The 1953 New South Wales Rugby Football League season was the forty-sixth season of the rugby league competition based in Sydney. Ten teams from across the city competed for the J. J. Giltinan Shield during the season, which culminated in a final between South Sydney and St. George.

==Teams==
| Balmain 46th season
Ground: Leichhardt Oval
 Coach: Arthur Patton
Captain: Bob Lulham | Canterbury-Bankstown 19th season
Ground: Belmore Oval
 Coach: Jack Hampstead
Captain: Cec Cooper | Eastern Suburbs 46th season
Ground: Sydney Sports Ground
 Captain-Coach: Col Donohoe | Manly-Warringah 7th season
Ground: Brookvale Oval
 Captain-Coach: Roy Bull | Newtown 46th season
Ground: Erskineville Oval
 Captain-Coach: Frank Johnson |
| North Sydney 46th season
Ground: North Sydney Oval
 Coach: Ross McKinnon
Captain: Lloyd Hudson | Parramatta 7th season
Ground: Cumberland Oval
 Coach: Vic Hey
Captain: Ian Johnston | South Sydney 46th season
Ground: Redfern Oval
 Captain-coach: Jack Rayner | St. George 33rd season
Ground: Jubilee Oval
 Coach: Norm Tipping
Captain: Ken Kearney | Western Suburbs 46th season
Ground: Pratten Park
 Captain-Coach: Peter McLean |

==Ladder==

|  | Team | Pld | W | D | L | PF | PA | PD | Pts |
|---|---|---|---|---|---|---|---|---|---|
| 1 | South Sydney | 18 | 11 | 1 | 6 | 384 | 278 | +106 | 23 |
| 2 | St. George | 18 | 11 | 0 | 7 | 313 | 289 | +24 | 22 |
| 3 | North Sydney | 18 | 10 | 1 | 7 | 421 | 283 | +138 | 21 |
| 4 | Eastern Suburbs | 18 | 10 | 1 | 7 | 330 | 310 | +20 | 21 |
| 5 | Newtown | 18 | 9 | 2 | 7 | 292 | 268 | +24 | 20 |
| 6 | Canterbury | 18 | 9 | 2 | 7 | 252 | 291 | -39 | 20 |
| 7 | Parramatta | 18 | 8 | 1 | 9 | 271 | 291 | -20 | 17 |
| 8 | Balmain | 18 | 7 | 0 | 11 | 313 | 377 | -64 | 14 |
| 9 | Manly | 18 | 6 | 0 | 12 | 294 | 393 | -99 | 12 |
| 10 | Western Suburbs | 18 | 5 | 0 | 13 | 287 | 377 | -90 | 10 |

==Finals==
| Home | Score | Away | Match Information | | | |
| Date and Time | Venue | Referee | Crowd | | | |
Semifinals
| South Sydney | 5–4 | North Sydney | 29 August 1953 | Sydney Cricket Ground | Jack O'Brien | 30,392 |
| St.
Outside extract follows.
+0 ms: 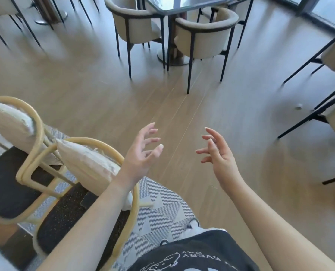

George | 25–7 | Eastern Suburbs | 5 September 1953 | Sydney Cricket Ground | Darcy Lawler | 37,753 |
Final
| South Sydney | 31–12 | St. George | 12 September 1953 | Sydney Cricket Ground | Darcy Lawler | 44,581 |

===Final===

| South Sydney | Position | St. George |
|---|---|---|
| 13. Clive Churchill | FB | 3. Noel Pidding |
| 12. Ian Moir | WG | 15. Kevin Hole |
| 18. Martin Gallagher | CE | 5. Tommy Ryan |
| 14. Kevin Woolfe | CE | 44. Merv Lees |
| 11. Frank Threlfo | WG | 2. Ross Kite |
| 21. John Dougherty | FE | 4. Allan Staunton |
| 22. Greg Hawick | HB | 20. Peter Bracken |
| Denis Donoghue; | PR | 39. Kevin Brown |
| 2. Ernie Hammerton | HK | 12. Ken Kearney (c) |
| 5. Jim Richards | PR | 11. Bob Bower |
| 41. Bob Moon | SR | 10. Barry Passfield |
| 4. Jack Rayner (Ca./Co.) | SR | 9. Norm Provan |
| 6. Les Cowie | LK | 8. Billy Wilson |
|  | Coach | Norm Tipping |

To win the 1953 premiership St George would need to beat minor premiers Souths in both a final and a Grand final, emulating the feats of the Dragons of 1949 from which team only Noel Pidding was still playing. A crowd of 44,581 were at the Sydney Cricket Ground to see the first phase of this attempt.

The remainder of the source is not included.